Starting at the top of the entries below, print each line exactly until the line with "Where can the beige" has been printed too.
Exercise data START
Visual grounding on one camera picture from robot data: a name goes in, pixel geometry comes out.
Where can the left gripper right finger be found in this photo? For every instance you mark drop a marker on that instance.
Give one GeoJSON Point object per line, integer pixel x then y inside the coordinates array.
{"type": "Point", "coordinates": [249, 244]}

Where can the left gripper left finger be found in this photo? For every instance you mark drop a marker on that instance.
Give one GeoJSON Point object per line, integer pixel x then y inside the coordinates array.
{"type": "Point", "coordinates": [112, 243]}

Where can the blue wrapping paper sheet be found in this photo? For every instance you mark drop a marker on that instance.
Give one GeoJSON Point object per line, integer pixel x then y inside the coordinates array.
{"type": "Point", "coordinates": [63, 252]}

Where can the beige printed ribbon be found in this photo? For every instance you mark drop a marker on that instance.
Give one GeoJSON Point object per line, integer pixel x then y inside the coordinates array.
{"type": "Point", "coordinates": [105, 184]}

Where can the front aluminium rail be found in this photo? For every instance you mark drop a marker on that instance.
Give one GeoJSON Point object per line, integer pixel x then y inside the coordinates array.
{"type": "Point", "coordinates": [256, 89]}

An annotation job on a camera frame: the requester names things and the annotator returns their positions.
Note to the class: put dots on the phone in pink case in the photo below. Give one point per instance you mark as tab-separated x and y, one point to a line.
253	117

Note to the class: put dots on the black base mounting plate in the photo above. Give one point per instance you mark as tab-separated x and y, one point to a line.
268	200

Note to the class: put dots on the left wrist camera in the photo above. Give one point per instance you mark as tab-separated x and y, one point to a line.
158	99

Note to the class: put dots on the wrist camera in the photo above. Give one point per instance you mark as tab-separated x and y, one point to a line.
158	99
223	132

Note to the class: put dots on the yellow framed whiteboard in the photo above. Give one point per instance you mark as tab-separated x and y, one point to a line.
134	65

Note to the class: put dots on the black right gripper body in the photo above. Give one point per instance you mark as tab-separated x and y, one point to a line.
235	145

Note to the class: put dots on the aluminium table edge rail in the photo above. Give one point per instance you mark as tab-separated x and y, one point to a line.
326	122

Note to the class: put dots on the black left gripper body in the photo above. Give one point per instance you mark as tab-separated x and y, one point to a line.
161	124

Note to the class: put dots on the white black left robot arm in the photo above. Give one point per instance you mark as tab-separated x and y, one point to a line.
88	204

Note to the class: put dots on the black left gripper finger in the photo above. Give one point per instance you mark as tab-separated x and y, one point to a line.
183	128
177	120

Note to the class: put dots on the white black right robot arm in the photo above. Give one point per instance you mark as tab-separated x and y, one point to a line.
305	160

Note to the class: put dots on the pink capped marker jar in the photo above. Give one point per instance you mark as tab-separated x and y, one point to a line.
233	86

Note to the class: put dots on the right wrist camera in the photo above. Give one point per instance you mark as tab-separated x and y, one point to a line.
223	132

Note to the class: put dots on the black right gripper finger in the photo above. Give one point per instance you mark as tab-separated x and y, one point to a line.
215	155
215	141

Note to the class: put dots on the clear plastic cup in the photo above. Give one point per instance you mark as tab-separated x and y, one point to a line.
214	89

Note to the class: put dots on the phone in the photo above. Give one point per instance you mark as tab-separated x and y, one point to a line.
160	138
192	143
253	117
Exercise data END
Task solution:
Visual grounding on one camera picture from robot data: a name goes in, pixel geometry comes out.
Where can the left gripper right finger be found in this photo? For every instance you mark drop a marker on that instance.
Give one GeoJSON Point object per line, integer pixel x then y inside the coordinates array.
{"type": "Point", "coordinates": [249, 244]}

Where can the left gripper left finger be found in this photo? For every instance you mark drop a marker on that instance.
Give one GeoJSON Point object per line, integer pixel x then y inside the coordinates array.
{"type": "Point", "coordinates": [112, 243]}

Where can the blue wrapping paper sheet be found in this photo? For every instance you mark drop a marker on that instance.
Give one GeoJSON Point object per line, integer pixel x then y inside the coordinates array.
{"type": "Point", "coordinates": [63, 252]}

Where can the beige printed ribbon be found in this photo? For every instance you mark drop a marker on that instance.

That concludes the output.